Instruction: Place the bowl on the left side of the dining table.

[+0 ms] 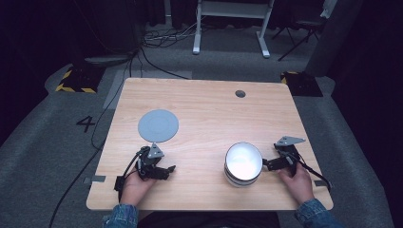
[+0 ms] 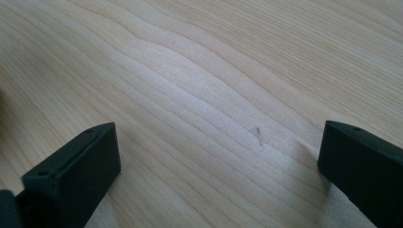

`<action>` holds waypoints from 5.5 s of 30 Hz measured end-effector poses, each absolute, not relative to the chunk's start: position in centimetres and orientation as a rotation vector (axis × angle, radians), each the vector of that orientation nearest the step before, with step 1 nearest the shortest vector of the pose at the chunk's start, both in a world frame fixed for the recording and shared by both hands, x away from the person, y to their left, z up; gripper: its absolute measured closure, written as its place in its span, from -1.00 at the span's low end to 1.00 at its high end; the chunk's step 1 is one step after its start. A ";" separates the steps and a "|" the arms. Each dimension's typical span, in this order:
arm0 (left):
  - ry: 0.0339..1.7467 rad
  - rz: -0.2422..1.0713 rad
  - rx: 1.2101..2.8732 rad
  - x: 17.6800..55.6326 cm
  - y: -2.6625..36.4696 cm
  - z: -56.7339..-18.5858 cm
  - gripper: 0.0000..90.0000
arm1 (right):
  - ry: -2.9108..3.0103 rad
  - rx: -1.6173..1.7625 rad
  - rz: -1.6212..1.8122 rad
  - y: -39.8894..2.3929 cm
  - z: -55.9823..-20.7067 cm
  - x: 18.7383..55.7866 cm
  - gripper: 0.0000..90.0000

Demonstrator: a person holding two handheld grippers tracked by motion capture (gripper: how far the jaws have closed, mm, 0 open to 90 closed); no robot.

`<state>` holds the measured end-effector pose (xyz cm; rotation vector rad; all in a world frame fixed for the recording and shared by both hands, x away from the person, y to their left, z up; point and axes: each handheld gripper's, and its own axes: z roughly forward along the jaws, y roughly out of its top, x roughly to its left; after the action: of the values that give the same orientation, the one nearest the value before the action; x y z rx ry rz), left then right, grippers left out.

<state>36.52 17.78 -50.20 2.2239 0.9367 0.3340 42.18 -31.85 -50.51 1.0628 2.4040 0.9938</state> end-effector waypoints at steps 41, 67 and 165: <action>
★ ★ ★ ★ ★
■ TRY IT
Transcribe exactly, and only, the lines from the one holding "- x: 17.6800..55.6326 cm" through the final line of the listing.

■ THE ANSWER
  - x: 17.6800..55.6326 cm
  - y: -2.6625..36.4696 cm
  - z: -56.7339..-18.5858 cm
  - gripper: 0.0000..90.0000
arm1 (right):
  - ry: -2.9108..3.0103 rad
  - rx: -1.6173..1.7625 rad
  - rz: -1.6212..1.8122 rad
  - y: -39.8894..2.3929 cm
  - z: -55.9823..-20.7067 cm
  - x: 18.7383..55.7866 cm
  - gripper: 0.0000..90.0000

Demonstrator: a person holding two handheld grippers tracked by motion capture (gripper: how far the jaws have closed, mm, 0 open to 90 closed); no robot.

`<state>` holds the measured end-effector pose (xyz cm; rotation vector rad; all in a world frame fixed for the recording and shared by both hands, x away from the person, y to their left, z up; point and axes: each handheld gripper's, and its own axes: z roughly forward along the jaws, y roughly out of its top, x roughly to its left; after the action: of the values that give the same orientation, the one nearest the value before the action; x y z rx ry rz), left then right, grippers left out.

<state>36.52 17.78 -50.20 2.2239 0.9367 0.3340 42.18 -31.85 -50.51 1.0628 2.4040 0.9938</state> end-effector waypoints at steps 41, 67 and 165: <action>

This exercise is now done.